Одна радость осталась царице Хатнам Дерие, десятилетний внук, Джуддатара сын Лакхаараа, наследник престола. Ненаглядный мальчик, будь жив его отец, уже был бы отнят у бабки для мужского воспитания. Если бы кто угодно из сыновей Хатнам был сейчас на троне, не задержался бы наследник так надолго в женских покоях. Но неправильный царь, сын рабыни, раб негодный, приставив к наследнику учителей, забыл о нем — или помнил, но стыдился у него показываться, виновник гибели его отца. И это было на руку царице, умело разжигавшей в мальчике свою старую ненависть. Всех, с кем водился сын рабыни, умел он покорять обманчивой кротостью, ласковым обхождением, разумными речами. Боялась того же царица для несмышленого Джуддатары. Но сын рабыни не посмел накинуть свою лживую сеть на душу наследника. И как при этом его прозвали Акамие Мудрейшим? Бесстыднейшим его прозвали справедливо.

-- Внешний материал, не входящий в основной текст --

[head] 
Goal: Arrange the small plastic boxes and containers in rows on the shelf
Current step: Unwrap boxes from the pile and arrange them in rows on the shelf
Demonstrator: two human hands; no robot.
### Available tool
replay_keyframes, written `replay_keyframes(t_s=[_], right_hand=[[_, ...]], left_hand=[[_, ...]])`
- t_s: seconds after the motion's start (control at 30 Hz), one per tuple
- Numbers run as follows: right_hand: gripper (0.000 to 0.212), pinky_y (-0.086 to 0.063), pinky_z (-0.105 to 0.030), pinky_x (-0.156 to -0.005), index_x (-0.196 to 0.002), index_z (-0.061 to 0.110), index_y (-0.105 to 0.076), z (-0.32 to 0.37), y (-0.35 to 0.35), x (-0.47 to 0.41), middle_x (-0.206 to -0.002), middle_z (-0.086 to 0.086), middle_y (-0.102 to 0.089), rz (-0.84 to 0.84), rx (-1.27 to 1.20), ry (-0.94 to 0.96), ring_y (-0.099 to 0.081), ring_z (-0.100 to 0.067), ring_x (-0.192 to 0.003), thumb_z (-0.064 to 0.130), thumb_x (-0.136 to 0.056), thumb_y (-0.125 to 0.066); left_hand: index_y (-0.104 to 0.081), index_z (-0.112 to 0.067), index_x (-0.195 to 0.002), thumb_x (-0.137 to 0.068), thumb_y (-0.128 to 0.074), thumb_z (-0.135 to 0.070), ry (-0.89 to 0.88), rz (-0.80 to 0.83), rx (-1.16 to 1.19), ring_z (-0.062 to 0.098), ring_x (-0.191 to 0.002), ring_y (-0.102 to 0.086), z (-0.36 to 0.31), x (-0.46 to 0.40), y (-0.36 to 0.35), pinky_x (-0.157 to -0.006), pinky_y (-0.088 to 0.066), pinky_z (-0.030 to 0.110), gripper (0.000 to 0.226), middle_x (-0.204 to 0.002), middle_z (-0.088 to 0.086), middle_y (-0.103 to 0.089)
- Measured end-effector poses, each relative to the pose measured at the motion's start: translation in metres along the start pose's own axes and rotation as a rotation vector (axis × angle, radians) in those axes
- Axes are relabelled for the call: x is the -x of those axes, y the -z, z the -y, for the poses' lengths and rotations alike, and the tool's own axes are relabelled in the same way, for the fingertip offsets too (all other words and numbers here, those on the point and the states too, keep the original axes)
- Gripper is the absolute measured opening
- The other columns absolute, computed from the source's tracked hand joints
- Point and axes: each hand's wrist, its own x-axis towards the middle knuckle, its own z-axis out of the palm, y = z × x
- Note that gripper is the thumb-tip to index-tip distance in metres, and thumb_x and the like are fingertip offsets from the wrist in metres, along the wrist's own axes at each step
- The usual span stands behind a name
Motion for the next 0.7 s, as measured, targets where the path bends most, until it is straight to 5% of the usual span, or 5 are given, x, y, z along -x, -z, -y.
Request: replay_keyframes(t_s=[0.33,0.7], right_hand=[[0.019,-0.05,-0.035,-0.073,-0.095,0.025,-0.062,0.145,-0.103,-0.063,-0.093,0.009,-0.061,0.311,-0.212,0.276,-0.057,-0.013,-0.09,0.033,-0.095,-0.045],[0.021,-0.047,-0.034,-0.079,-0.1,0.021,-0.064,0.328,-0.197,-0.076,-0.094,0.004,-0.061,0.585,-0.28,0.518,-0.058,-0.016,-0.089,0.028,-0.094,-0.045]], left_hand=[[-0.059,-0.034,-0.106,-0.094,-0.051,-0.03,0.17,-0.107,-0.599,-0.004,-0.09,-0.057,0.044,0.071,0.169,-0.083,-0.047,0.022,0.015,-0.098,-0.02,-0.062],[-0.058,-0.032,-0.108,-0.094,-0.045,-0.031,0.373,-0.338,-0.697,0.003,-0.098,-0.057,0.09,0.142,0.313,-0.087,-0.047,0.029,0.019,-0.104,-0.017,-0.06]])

Но нет, не одна радость была у вдовой царицы. Была еще — тайная, преступная.
Пусть молодость ее прошла, и опухали пальцы в узких перстнях, и от тяжелых серег вытянулись мочки ушей, и спину ломило от тяжести сверкающих шитьем и камнями платьев — не оставила наряды царица. Кожа ее была не так свежа и упруга, как прежде, но все еще мягка, все еще благоуханна, и ножку ее, ступавшую только по коврам, все еще не стыдно было открыть игривому взгляду и ласкающей руке, и многие еще женские прелести сохранила царица в сытом и ленивом покое ночной половины.

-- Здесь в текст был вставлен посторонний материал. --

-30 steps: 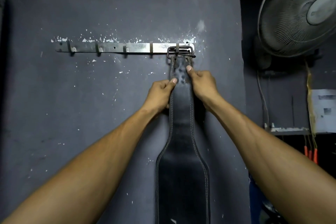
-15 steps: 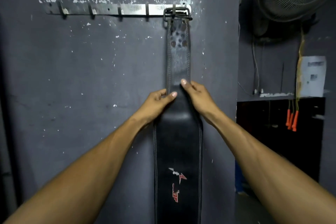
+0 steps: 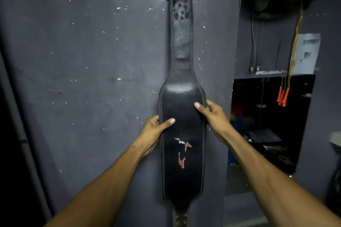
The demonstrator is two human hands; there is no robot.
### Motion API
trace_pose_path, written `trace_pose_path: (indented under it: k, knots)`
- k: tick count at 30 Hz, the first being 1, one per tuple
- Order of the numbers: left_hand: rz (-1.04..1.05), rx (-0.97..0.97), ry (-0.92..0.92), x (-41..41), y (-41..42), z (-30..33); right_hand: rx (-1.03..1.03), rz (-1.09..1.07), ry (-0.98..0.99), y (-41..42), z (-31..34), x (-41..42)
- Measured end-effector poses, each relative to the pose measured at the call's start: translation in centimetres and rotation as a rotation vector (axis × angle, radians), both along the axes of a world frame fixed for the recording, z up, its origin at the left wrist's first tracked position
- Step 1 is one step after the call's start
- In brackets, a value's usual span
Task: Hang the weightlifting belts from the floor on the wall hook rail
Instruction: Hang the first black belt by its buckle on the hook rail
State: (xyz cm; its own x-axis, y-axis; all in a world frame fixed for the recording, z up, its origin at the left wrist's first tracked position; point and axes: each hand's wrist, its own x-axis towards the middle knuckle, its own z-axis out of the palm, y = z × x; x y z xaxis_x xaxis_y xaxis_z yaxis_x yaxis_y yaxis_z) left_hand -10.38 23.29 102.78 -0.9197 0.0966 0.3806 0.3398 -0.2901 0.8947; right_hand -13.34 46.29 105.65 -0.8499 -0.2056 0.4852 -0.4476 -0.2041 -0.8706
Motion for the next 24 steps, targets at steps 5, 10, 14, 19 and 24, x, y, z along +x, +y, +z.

Пусть ей не хватало свежести, что ж. Зато у нее была власть. Она могла одарить, она могла шепнуть словечко. Многое по-прежнему держалось на евнухах в царском дворце, а дворцовые евнухи издавна были на ее стороне, да, — и нет, не на стороне сына рабыни, назвавшегося царем. И у Хатнам Дерие было чем завлечь и удержать при себе мужчину из настоящих, кто не падок на преходящие прелести луноликих, кому кружит голову единственное, что достойно мужчины: власть и могущество. Это у Хатнам Дерие было. А что касается тайных тропок, которыми пробираются нежные пальцы и губы, то оказалось, что в этом Эртхабадр, да не будет Судьба к нему милостива и на той стороне мира, ничем не отличался от прочих, спасибо ему за уроки. Пригодились.
Разве не тот победитель, кто пережил своих врагов? Не тот, кто насладился местью? И разве не Хатнам Дерие пережила и ненавистную соперницу, и обезумевшего от низкой страсти мужа? А местью она насладится — не спеша, как подобает. Уже наслаждается. Каково там, на другой стороне мира, знать Эртхабадру, как сладки здесь ее ночи, сладки последней спелостью плодов, истекающих ароматом и соком, о!
— Сладкий мой, ты придумал, как устранить ненавистного?
— Ашананшеди, — отвечает мужчина. — Препятствие неустранимое.
— Да, если ты желаешь ему только смерти.
— Чего же еще?
— Растоптать, унизить хуже, чем он был унижен прежде, опозорить таким позором, которого он не знал еще!